PS first gained attention in 2018 when Matúš Vallo, its favored candidate, won the 2018 municipal elections in Bratislava, and subsequently became the city's mayor. After the 2019 Slovak presidential election, the victory of its presidential candidate, 45-year-old lawyer Zuzana Čaputová, was hailed by international media commentators as a victory of liberalism over populism. According to political scientist Michael Rossi, Čaputová's popularity is related to her appeal as an outsider amidst frustration over political corruption and clientelism among the electorate. Čaputová first gained fame as a campaigner against a toxic waste dump created by real estate brokers who were connected to the ruling Smer-SD, which led to many commentators describing her as the "Slovak Erin Brockovich". While campaigning for the presidency, Čaputová focused on the issues of corruption, inflation, justice, the environment, and overhaul of healthcare, and ran on the slogan "stand up to evil". She stayed silent on the issue of immigration and open borders, which most Slovaks were opposed to, and was the only major candidate not to condemn the Global Compact for Migration.
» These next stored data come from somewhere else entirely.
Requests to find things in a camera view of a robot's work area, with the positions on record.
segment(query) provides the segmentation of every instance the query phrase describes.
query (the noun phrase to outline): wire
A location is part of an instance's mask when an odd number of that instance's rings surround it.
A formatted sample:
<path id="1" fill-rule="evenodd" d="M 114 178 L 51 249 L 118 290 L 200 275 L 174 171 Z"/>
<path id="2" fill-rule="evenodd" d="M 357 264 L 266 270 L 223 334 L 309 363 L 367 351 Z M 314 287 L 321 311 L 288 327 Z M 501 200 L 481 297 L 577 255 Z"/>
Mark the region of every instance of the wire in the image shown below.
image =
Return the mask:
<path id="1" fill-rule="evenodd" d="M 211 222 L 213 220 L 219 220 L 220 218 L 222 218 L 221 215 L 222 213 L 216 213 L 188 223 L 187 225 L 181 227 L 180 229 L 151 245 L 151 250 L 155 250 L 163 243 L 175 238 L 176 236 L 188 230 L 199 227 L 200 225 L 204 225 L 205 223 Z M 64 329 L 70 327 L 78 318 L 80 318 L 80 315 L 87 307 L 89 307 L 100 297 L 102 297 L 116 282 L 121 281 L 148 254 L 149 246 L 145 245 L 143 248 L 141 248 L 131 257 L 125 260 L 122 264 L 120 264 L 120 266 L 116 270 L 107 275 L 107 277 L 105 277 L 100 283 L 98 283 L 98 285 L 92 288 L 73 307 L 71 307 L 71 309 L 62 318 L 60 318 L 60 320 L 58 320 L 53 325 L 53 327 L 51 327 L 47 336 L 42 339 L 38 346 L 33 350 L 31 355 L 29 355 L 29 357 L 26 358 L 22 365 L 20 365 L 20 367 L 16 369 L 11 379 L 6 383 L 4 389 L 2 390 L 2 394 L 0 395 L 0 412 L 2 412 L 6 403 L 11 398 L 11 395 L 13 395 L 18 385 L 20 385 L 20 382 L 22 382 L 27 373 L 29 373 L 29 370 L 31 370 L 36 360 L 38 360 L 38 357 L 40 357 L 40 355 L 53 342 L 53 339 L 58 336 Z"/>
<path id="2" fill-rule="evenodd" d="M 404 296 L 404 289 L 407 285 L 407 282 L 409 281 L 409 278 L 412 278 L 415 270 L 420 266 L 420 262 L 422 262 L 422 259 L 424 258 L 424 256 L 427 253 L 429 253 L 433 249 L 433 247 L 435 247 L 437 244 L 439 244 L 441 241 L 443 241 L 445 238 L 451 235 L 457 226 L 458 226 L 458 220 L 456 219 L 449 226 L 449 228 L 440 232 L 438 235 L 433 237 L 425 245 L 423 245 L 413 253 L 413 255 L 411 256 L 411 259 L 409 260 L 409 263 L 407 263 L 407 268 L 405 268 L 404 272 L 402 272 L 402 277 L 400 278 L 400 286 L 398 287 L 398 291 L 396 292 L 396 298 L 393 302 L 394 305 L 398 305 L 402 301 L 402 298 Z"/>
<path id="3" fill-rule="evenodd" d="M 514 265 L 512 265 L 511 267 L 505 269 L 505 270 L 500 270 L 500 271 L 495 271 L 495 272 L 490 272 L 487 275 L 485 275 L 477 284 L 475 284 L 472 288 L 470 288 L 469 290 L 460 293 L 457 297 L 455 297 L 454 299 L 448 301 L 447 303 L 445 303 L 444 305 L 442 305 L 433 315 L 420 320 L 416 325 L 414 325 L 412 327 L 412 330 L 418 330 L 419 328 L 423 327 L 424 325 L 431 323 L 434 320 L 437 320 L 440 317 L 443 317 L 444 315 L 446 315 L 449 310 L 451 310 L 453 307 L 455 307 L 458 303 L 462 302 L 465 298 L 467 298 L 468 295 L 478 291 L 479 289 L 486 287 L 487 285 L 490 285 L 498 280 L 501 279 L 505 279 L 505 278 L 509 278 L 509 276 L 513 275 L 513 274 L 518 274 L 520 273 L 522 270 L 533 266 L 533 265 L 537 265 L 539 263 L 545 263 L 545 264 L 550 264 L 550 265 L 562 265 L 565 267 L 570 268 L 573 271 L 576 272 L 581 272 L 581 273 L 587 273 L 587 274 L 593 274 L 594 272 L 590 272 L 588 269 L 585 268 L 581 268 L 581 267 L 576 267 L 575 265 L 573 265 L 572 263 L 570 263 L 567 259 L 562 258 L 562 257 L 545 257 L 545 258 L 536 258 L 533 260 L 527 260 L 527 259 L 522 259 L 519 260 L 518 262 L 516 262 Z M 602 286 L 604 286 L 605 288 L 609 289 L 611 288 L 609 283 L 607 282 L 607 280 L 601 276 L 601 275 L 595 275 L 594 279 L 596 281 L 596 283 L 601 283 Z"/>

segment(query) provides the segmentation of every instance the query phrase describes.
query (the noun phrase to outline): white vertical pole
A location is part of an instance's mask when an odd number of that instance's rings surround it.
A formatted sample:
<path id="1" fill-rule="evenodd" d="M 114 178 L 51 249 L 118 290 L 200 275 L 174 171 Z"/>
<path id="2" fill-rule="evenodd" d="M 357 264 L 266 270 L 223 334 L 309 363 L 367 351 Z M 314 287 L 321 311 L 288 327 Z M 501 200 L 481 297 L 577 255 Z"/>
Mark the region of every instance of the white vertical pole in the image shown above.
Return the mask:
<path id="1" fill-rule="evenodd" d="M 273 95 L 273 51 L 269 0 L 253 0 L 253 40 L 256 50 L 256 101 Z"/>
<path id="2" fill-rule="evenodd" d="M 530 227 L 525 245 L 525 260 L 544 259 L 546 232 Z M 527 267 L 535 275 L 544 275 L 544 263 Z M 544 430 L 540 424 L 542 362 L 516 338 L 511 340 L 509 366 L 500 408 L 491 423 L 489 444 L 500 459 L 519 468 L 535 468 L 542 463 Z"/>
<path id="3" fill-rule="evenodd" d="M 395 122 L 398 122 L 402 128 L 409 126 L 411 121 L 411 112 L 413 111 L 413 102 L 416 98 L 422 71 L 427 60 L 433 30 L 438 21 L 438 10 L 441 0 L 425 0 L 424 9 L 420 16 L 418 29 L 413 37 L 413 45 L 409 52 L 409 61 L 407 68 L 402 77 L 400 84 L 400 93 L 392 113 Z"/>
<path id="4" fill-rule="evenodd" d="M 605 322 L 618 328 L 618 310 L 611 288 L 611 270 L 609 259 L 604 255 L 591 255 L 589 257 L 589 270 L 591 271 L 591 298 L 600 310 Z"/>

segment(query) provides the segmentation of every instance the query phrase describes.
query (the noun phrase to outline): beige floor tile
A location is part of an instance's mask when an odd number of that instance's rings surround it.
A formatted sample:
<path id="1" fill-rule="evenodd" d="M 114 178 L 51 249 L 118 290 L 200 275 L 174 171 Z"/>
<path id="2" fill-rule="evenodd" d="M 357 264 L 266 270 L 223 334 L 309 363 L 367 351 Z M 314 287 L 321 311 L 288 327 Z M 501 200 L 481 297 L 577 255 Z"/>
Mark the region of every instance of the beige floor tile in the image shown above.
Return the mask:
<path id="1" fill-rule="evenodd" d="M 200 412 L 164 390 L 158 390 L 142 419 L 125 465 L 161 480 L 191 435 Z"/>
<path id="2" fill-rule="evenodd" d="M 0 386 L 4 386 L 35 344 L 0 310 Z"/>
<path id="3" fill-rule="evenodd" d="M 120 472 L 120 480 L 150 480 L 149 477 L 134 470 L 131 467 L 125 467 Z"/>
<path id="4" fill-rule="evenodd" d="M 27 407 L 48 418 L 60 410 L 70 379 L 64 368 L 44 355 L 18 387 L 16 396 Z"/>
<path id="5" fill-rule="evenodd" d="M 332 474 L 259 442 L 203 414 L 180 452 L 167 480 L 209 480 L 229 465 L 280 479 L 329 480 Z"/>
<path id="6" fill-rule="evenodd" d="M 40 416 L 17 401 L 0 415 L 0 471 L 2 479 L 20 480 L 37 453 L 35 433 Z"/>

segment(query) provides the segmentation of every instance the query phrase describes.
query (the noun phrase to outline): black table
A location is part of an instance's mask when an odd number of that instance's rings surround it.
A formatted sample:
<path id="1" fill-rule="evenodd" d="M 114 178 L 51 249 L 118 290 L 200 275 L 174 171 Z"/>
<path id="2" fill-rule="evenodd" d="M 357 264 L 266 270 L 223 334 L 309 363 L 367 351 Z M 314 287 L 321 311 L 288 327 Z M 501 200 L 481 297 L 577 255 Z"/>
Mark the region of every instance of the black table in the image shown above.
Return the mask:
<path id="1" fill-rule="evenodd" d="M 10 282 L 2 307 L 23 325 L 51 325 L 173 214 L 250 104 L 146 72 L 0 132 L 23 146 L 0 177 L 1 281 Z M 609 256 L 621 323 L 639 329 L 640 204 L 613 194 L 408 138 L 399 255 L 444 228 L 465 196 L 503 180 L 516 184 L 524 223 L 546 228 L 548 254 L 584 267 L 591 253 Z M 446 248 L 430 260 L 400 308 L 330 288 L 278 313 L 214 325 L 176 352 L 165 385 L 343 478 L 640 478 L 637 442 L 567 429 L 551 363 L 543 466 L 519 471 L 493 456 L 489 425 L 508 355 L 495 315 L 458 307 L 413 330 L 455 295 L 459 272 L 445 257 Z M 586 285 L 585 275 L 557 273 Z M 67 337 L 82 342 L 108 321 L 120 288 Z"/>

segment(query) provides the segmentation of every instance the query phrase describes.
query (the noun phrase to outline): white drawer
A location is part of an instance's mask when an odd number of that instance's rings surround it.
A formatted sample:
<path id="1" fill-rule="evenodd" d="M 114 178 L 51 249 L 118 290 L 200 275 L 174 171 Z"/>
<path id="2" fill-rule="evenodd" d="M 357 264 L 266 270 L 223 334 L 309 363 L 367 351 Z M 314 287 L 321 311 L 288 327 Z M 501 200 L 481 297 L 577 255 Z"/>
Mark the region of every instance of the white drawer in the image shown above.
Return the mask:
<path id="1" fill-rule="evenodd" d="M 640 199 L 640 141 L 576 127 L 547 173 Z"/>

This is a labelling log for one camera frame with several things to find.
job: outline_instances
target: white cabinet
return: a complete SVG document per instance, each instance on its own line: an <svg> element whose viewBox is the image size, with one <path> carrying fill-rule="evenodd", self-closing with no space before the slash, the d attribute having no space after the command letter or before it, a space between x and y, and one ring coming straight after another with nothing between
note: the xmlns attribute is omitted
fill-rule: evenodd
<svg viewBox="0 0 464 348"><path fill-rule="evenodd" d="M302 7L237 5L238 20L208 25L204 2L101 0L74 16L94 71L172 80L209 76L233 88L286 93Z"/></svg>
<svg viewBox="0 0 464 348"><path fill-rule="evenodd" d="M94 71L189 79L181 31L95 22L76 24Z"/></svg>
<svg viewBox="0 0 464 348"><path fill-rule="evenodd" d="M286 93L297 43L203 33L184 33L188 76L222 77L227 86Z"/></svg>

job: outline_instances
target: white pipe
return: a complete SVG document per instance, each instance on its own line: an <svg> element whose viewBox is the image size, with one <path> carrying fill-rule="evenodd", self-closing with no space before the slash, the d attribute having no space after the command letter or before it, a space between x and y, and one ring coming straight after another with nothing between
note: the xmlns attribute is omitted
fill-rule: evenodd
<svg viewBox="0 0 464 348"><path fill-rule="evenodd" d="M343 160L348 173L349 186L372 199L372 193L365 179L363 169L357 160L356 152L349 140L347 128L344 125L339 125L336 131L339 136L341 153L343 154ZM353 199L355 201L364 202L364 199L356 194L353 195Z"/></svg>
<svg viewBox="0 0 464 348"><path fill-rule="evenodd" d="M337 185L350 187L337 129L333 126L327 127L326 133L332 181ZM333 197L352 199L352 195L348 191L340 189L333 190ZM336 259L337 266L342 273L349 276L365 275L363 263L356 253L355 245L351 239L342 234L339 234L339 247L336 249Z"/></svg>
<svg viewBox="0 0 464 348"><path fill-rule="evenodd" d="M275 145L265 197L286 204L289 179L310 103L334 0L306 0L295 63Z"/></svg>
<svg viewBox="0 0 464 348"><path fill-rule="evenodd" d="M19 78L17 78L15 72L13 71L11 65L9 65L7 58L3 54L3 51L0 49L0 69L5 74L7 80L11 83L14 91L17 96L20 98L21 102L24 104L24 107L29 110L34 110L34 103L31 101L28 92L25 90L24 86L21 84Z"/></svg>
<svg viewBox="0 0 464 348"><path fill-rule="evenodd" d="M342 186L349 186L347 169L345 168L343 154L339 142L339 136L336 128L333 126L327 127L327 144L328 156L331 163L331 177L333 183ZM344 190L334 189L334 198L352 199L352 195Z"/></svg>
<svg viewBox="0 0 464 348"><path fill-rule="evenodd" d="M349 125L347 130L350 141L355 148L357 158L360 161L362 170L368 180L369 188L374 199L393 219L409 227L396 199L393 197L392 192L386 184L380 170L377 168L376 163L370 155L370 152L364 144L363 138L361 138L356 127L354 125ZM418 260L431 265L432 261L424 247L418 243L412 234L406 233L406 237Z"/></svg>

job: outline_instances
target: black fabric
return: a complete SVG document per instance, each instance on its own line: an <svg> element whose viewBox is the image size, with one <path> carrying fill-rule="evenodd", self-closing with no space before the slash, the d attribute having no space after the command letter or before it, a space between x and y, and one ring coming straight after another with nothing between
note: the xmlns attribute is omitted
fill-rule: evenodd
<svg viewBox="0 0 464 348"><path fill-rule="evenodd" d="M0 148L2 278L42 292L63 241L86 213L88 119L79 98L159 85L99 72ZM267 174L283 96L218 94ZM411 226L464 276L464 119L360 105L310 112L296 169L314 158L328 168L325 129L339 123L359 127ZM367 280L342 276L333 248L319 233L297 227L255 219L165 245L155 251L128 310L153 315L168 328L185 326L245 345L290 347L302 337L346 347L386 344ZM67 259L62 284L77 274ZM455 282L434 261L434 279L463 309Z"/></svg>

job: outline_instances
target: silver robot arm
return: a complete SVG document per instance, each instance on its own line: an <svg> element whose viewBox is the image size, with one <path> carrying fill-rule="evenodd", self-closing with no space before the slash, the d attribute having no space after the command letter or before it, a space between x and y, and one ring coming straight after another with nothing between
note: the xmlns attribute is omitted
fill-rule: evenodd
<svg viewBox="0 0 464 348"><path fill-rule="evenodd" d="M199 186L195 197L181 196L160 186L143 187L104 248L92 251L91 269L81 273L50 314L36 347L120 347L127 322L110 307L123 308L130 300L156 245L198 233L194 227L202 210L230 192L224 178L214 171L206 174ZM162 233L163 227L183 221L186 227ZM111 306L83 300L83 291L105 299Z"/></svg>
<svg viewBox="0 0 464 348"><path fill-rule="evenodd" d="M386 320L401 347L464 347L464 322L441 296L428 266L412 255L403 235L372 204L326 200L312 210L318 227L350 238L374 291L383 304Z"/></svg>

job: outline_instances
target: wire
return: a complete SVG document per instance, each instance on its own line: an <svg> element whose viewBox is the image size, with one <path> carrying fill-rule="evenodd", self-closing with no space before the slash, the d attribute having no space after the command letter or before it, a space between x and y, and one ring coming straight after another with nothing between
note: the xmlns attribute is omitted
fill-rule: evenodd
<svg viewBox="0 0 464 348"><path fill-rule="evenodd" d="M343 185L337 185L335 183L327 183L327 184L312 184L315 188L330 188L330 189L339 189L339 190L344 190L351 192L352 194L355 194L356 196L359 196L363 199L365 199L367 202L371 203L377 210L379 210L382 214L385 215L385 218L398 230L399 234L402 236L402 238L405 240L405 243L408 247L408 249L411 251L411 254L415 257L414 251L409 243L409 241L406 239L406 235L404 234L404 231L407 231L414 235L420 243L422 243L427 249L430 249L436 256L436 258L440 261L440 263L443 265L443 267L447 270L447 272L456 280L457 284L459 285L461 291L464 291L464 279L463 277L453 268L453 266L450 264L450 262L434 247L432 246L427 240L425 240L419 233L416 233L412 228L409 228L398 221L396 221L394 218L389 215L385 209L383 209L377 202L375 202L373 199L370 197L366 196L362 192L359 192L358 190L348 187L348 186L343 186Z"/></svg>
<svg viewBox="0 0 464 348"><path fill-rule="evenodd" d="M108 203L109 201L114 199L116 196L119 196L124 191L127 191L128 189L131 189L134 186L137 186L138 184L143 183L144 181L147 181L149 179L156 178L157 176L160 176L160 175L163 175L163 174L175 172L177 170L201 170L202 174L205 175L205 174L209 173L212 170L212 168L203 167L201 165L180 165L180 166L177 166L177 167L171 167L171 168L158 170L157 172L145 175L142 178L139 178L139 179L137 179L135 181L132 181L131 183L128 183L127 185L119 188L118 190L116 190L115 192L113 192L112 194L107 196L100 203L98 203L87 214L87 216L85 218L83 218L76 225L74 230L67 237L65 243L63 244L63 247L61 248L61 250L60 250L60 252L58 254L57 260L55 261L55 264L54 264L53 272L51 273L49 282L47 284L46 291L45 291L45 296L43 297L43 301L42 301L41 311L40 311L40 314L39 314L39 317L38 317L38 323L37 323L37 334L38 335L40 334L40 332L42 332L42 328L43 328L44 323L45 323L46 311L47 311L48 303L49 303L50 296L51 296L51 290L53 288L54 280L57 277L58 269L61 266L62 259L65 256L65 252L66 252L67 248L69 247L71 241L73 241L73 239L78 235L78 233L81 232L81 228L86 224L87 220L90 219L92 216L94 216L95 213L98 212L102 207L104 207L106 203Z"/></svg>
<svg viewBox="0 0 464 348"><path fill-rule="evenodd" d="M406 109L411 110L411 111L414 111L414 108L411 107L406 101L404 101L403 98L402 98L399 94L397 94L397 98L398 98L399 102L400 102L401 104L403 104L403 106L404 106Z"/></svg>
PS got the highest share in the 2019 European Parliament election in Slovakia, earning over 20.1% of the vote and becoming the largest party represented in the Slovak section of the European Parliament, with the Smer-SD's 15.7% and the neo-fascist Kotleba – People's Party Our Slovakia's 12.1%. For the 2020 Slovak parliamentary election, PS signed a cooperation agreement and non-aggression pact with former president Andrej Kiska's extra-parliamentary For the People party and the Christian Democratic Movement. In an upset on election day, the PS/SPOLU coalition narrowly missed on entering the National Council after finishing with 6.96% of the vote, as coalitions must reach a threshold of 7% in order to enter Parliament.

== Ideology ==
Progressive Slovakia is generally described as social-liberal, as well as liberal. The party is socially progressive, holding culturally liberal views, and is pro-European. PS is economically liberal, and has been called neoliberal. PS also support queer rights, such as same-sex unions and same-sex marriage. In its communication, the party uses gender-balanced language and presents gender-equal lists in all elections. The party refuses to cooperate with the "extremist parties" and the left-conservative Direction – Social Democracy.

The party's position on the political spectrum is nuanced and has been debated. Internationally, PS has been generally described as centrist, centre-right, or centre-left. Slovak politologist Darina Malová positioned the party on the left-wing of the political spectrum, labeling them a "modern left-wing" party; she distinguished them from the "old school" left-wing Slovak parties, such as Direction – Social Democracy. Despite this, the party is generally associated with the centre-right in Slovakia, with the majority of its voters describing themselves as right-wing.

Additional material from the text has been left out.